### [WORK INSTRUCTIONS]
Across the entries below, how many lines contain the string "frame"? Only the number is wanted.

### [GIVEN DATA]

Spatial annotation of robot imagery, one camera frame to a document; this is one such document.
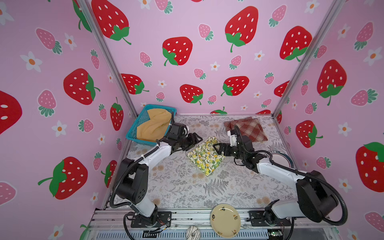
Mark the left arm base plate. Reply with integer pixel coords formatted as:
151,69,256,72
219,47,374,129
131,211,172,228

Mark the cream plate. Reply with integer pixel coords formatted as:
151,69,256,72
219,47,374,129
210,204,241,239

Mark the red plaid skirt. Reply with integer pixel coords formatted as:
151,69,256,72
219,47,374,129
224,117,268,143

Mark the chocolate drizzled donut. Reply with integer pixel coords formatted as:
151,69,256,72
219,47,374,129
186,226,201,240

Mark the aluminium frame rail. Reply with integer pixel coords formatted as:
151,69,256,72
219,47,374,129
82,209,341,240

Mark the teal plastic basket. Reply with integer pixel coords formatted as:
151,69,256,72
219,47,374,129
125,104,178,147

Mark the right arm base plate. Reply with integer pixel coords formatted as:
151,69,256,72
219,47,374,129
246,211,292,227

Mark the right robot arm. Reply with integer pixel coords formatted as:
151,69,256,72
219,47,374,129
213,135,348,226

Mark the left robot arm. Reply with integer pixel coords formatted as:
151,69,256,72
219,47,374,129
109,123,203,218

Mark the pink plate with teal rim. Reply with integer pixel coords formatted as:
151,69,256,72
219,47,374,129
271,151,295,169

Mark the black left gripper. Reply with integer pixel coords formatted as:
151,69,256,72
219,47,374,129
176,132,202,150

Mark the tan skirt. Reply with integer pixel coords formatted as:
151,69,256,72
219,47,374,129
137,109,173,143

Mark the lemon print skirt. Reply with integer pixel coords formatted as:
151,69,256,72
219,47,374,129
187,137,225,177

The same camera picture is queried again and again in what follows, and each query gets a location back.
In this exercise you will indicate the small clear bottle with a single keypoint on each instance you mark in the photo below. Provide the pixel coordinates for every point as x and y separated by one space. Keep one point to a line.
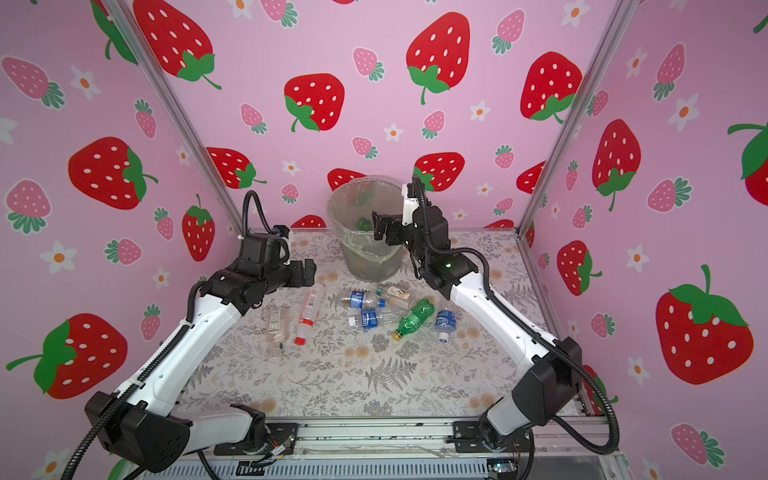
277 333

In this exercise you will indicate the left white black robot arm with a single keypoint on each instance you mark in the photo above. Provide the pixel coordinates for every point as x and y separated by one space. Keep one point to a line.
134 422

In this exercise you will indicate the green bottle yellow cap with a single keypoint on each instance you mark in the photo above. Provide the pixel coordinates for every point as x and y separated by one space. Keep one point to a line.
414 319
364 225

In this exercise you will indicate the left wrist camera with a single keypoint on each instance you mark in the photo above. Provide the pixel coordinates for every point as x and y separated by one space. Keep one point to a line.
281 230

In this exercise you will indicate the blue label bottle white cap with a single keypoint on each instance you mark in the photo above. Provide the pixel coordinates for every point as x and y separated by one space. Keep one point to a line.
445 324

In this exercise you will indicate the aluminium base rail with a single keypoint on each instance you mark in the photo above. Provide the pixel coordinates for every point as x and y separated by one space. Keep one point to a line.
403 448

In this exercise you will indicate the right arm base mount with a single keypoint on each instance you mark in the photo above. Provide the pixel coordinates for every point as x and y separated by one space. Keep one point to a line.
474 436

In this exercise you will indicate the grey mesh waste bin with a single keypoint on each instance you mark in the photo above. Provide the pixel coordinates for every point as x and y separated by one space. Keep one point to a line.
366 252

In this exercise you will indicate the clear bottle red cap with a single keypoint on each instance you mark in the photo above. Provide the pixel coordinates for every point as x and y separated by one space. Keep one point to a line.
309 313

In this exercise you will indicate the small bottle blue label upper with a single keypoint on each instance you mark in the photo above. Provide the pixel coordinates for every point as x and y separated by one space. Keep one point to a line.
361 300

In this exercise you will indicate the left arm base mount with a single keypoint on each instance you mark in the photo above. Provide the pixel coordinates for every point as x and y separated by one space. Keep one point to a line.
263 441

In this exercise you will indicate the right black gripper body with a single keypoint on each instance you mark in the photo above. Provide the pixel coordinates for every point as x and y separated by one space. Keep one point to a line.
400 234

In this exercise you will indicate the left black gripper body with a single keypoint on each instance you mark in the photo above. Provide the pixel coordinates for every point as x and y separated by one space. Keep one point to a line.
289 277

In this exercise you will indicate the clear plastic bin liner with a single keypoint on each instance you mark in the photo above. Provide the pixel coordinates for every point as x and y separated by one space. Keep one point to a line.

### [ANSWER BOX]
2